▶ **Task objective**:
The stretch wanted below opens at the line containing "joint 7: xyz" and closes at the line containing "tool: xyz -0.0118". Please return it exactly, with no other lines.

▶ **Information provided**:

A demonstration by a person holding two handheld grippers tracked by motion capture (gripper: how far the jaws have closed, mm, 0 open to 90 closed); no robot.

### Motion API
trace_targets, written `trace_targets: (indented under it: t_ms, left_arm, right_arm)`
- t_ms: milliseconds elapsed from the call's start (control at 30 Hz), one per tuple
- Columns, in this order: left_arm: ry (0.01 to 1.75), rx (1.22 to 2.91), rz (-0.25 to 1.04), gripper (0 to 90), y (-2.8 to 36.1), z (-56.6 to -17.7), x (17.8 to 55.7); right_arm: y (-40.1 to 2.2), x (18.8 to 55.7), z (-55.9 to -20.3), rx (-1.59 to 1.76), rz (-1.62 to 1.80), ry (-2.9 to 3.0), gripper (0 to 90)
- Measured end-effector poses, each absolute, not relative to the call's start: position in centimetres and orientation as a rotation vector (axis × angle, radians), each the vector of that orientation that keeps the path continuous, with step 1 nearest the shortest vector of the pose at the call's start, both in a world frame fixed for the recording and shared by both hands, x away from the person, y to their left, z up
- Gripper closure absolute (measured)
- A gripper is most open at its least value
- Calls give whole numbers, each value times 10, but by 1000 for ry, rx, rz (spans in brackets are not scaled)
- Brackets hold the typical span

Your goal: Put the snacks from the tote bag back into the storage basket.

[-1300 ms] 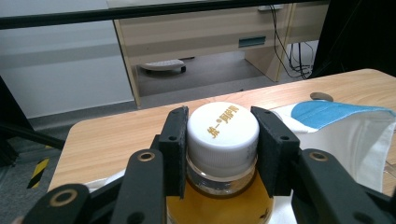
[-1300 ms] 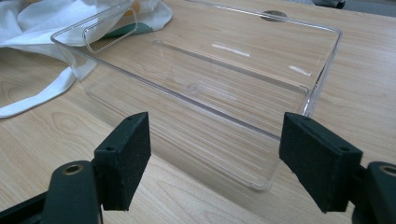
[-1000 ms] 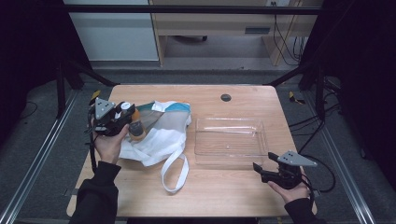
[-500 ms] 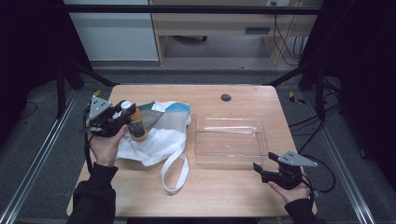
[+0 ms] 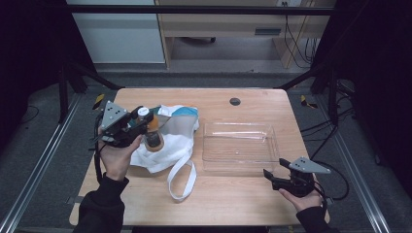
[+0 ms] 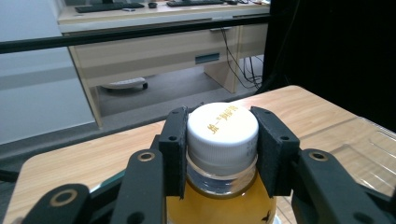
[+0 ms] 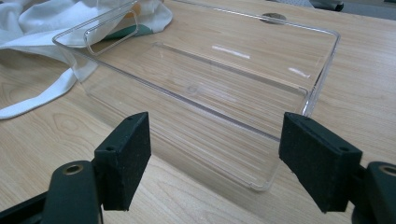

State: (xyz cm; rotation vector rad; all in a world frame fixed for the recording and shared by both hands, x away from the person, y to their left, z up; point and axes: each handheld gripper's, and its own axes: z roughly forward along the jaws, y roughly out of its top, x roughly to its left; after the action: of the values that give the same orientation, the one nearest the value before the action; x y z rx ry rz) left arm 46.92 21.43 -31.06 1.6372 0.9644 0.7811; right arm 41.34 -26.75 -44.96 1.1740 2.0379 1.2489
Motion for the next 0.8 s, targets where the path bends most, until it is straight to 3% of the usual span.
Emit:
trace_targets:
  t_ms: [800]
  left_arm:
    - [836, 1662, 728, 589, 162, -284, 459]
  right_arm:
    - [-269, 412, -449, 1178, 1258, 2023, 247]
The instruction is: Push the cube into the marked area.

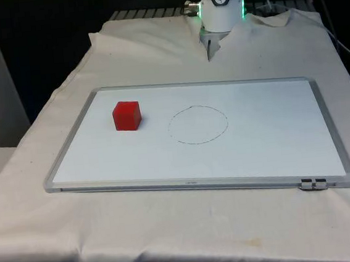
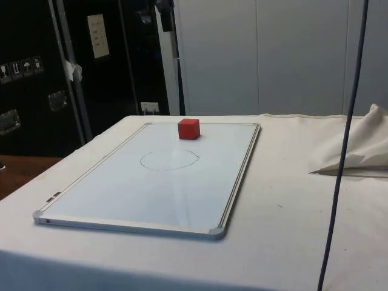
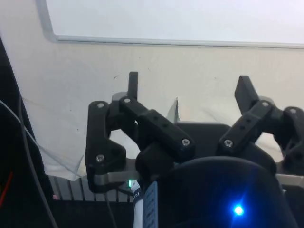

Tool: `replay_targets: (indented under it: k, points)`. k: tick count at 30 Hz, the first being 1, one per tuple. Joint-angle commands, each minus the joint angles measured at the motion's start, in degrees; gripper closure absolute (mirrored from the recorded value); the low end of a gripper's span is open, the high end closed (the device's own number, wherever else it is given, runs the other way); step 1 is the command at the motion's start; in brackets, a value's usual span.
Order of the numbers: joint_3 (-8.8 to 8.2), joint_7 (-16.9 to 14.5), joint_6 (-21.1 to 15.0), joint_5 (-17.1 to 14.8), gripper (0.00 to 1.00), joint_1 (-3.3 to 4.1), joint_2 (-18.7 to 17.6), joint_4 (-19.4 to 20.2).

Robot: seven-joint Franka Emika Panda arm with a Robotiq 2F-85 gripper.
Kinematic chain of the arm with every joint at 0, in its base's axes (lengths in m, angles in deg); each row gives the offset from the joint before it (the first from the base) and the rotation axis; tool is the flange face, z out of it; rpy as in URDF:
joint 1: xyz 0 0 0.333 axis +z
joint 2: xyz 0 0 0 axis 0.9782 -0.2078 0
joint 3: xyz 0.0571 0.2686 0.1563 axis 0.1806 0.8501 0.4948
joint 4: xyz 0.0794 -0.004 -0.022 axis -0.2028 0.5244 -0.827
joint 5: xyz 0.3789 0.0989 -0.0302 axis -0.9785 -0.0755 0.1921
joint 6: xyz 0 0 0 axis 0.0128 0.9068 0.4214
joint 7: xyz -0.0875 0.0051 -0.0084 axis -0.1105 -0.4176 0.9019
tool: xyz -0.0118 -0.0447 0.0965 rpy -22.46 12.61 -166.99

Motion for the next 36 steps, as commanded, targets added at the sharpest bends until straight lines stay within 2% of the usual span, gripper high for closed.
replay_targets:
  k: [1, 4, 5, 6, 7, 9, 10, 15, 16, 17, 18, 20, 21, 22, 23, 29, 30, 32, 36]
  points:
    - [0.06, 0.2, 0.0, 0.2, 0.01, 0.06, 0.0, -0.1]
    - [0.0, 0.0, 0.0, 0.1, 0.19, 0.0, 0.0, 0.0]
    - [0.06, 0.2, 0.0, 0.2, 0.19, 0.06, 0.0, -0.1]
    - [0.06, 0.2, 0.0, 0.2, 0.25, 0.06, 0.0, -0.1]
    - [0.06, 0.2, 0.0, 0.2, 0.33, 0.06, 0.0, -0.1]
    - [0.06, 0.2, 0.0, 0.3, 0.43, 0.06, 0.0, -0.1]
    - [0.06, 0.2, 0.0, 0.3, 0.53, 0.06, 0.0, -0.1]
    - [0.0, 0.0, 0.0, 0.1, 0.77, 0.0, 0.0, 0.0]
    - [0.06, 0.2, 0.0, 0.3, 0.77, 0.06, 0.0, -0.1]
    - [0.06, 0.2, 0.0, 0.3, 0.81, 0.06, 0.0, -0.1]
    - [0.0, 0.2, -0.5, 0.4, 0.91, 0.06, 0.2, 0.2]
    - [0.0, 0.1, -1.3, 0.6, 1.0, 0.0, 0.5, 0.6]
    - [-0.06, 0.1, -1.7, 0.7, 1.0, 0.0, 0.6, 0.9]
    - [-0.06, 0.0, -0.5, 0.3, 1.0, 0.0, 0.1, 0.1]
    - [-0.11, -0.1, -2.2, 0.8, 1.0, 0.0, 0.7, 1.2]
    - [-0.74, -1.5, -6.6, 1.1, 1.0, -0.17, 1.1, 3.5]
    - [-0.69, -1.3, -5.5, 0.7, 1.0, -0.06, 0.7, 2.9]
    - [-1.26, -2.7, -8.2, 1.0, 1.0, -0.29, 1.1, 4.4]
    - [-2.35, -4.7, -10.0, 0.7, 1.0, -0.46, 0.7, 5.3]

▶ **Your solution**:
joint 7: xyz -0.0875 0.0051 -0.0084 axis -0.1105 -0.4176 0.9019
tool: xyz -0.0118 -0.0447 0.0965 rpy -22.46 12.61 -166.99

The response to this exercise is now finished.